A: He may well have homesteaded but he had few irons in the fire. There's a lot of family
lore and part of the lore is on my mother's side. Part of the family were Sephardim and
some of the family had settled in Italy. So during the 1930s and 1940s, some of the family
members were successful in getting out of Italy. So we have a varied and checkered past.
There are other bits and pieces I know that are in my mother's family. There are some
pewter pieces that date back to the 1800s and have stamps on the back in French,
something like "Et Ainert" which would stand for the name of the pewter maker. So I
suspect that some of family were in the Alsace?Lorraine region.
Q: Moving on to the time when you were the Director of the Refugee Program for Jewish
Family and Children's Services, you did that for how long?
A: Seven years. I had a number of years experience in refugee resettlement and had at various
times contacted Jewish Family and Children's Services. Actually when I worked at
Catholic Community Services as their Resettlement Director they had no refugee
resettlement staff and Betty Orman who was then in charge of clinical services at JFCS,
through various counseling staff, would assist occasional refugees. They arrived during a
brief period of time of the Brezhnev regime when Jewish refugees were allowed out of the
Soviet Union. We also resettled some refugees from Iran. During the time I was working
with Catholic Community Service, often we would assist refugees because they were very
familiar with procedures for resettlement. They didn't have a lot of refugee clients. I made contact a couple times with JFCS but they went through a period when they were having revolving door executive directors and then, of course, in between that time Brezhnev closed the doors to "refusniks. " There was a long period when nobody was getting out. Then Gorbachev began to open the door again. Around the time of "Glasnost" a curious thing happened and that was that one of the members of the Board of Directors of JFCS was designated to set up a committee to investigate the possibility of resettling Jewish refugees in Tucson. Irving Kaplan knew of Felipe Jacome who was then directing refugee resettlements actually here in the Episcopal Community Services. Felipe had formerly worked as a volunteer coordinator for me at Catholic Community Services. So Irving Kaplan was going to Felipe for some technical information and asking him if he would help out. Felipe then said "Why don't you ask Fred Klein? " So Irving contacted me.
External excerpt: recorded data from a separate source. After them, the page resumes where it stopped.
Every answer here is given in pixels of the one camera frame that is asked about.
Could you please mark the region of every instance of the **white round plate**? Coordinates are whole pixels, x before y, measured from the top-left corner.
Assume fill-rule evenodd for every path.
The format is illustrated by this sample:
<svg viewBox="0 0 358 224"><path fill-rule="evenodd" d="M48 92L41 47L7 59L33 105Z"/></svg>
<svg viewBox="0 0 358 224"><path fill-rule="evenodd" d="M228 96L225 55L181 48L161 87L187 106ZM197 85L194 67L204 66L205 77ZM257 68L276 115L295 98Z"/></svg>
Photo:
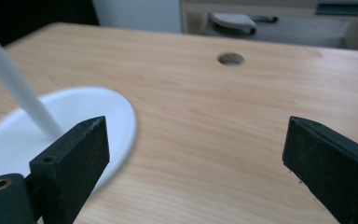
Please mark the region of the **white round plate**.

We went through a period of time, really with a certain amount of resistance from some members of the Jewish community who said, "Why would we think that Jewish refugees would ever settle in Tucson, Arizona. Why shouldn't they go to Israel?" We were trying to drum up some interest.
A couple things happened around that time. One of which was that Lou Pozez, who had traveled back to Brest had met some distant relatives and established a channel of communication. Then, later on, some of the people that he had met in Brest were able to get out of the Soviet Union. Since Israel had no diplomatic relations with the Soviet Union at the time and had no direct flights, their interest was handled by the Dutch Embassy in Moscow. So Jewish refugees would obtain a visa from the Dutch Embassy in Moscow.